CSCI 350
CSCI 350
Introduction to Operating Systems
Textbook
Chapter 1
Section 1
In order to multitask, an operating system needs to take on three main roles
Referee
- An operating system determines what is equitable. It's in charge of allocating constrained resources among multiple applications, in a process known as resource allocation competing to use those resources (memory, processors, etc.). It doesn't just determine what's equitable, it determines what's permitted. The operating system prevents applications from doing malicious acts, and prevents broken applications from corrupting others, in a process known as isolation
Illusionist
- Operating systems hide the complexities of file-storage, memory-management,
and process management in order to simplify the structure of programs & applications, by letting them "play pretend" and count on systems that are sometimes purely simulated, in a process known as virtualization.
Glue
- Operating systems provide services that allow applications to work
with one another, in a process known as communication
Operating systems have to make many tradeoffs, and there's a common set of criteria to use when assessing what makes a good operating system
Reliability / Availability can you use it. always?

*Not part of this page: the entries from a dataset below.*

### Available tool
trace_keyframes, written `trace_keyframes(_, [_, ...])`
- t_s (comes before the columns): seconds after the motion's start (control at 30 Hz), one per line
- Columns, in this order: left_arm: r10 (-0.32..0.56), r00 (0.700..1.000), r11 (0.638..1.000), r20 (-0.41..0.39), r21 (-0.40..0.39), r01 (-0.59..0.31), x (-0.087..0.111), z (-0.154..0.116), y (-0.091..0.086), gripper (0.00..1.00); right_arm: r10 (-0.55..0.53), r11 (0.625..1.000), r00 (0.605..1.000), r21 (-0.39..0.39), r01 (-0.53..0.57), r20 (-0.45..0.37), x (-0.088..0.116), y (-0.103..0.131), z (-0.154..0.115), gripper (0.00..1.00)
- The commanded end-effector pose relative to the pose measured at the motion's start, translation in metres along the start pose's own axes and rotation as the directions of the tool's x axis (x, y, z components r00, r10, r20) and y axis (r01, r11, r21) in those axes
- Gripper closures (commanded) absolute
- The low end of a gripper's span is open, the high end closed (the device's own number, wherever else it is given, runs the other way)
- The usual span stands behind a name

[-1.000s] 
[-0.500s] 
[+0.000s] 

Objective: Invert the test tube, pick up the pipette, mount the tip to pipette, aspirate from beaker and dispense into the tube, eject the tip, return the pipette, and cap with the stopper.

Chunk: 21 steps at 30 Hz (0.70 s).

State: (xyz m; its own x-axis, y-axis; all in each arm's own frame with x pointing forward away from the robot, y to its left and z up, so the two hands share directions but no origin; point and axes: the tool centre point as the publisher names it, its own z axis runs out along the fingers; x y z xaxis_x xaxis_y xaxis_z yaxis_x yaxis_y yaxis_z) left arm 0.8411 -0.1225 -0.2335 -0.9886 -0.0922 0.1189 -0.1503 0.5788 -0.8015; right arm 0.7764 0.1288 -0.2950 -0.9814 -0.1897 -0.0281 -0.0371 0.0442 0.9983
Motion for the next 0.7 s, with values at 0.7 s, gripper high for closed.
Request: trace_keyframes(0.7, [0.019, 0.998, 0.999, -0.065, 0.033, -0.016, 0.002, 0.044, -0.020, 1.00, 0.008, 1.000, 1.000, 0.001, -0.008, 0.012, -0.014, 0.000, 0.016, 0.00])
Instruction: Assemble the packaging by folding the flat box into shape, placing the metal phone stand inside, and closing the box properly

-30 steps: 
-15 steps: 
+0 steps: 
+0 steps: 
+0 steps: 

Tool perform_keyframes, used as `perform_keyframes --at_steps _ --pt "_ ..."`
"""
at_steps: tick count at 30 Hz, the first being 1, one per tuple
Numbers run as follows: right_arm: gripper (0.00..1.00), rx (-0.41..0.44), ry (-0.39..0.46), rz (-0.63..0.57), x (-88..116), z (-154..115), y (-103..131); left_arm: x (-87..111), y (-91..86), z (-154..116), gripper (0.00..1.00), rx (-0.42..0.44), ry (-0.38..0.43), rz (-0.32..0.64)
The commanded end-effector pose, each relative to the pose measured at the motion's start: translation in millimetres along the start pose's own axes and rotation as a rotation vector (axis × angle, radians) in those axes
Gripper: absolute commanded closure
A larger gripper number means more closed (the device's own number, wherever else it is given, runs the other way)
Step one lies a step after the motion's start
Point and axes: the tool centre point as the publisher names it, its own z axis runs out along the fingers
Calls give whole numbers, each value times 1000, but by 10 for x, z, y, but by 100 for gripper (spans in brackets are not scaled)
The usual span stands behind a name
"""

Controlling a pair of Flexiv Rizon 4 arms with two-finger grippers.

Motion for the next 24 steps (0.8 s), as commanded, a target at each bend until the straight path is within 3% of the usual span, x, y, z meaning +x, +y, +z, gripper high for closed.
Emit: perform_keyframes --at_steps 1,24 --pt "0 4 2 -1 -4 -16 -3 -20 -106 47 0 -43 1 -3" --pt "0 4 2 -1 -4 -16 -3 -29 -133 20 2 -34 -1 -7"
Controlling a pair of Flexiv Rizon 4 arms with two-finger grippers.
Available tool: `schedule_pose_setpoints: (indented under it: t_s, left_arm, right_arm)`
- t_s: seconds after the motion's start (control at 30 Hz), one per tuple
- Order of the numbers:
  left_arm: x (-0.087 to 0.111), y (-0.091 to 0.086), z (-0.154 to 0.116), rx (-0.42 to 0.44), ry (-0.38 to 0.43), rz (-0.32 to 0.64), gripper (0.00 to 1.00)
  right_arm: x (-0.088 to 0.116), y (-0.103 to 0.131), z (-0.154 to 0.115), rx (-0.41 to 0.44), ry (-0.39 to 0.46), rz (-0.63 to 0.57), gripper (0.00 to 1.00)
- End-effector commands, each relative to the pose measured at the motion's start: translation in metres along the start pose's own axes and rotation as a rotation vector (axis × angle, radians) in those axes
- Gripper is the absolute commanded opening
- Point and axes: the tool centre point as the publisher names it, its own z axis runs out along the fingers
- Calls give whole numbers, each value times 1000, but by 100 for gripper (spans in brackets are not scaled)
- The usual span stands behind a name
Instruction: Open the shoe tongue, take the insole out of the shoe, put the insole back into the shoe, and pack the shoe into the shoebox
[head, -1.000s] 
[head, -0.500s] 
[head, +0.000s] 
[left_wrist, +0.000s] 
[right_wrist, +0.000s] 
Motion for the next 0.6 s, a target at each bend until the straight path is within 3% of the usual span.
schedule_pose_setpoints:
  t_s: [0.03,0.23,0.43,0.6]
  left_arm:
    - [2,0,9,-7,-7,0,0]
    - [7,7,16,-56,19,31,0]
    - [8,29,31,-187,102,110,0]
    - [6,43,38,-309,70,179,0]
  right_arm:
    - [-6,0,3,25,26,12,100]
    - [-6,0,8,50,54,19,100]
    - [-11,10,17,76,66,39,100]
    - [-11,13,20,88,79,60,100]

Reliability: a system you can depend on to do its job, and not lose those files you were just writing.
Availability: a system you can depend on to remain up, and always be there, for example, when you need to write files.
MTTF: mean time to failure, the amount of time you get to use it before it's down, because it just crashed. again.
MTTR: mean time to repair, the amount of time you have to wait before it's up, and you can use it again.
Security can they use it? are you sure?
Portability can you use/port it anywhere?
Performance can you use it quickly
Adoption is everyone else using it too?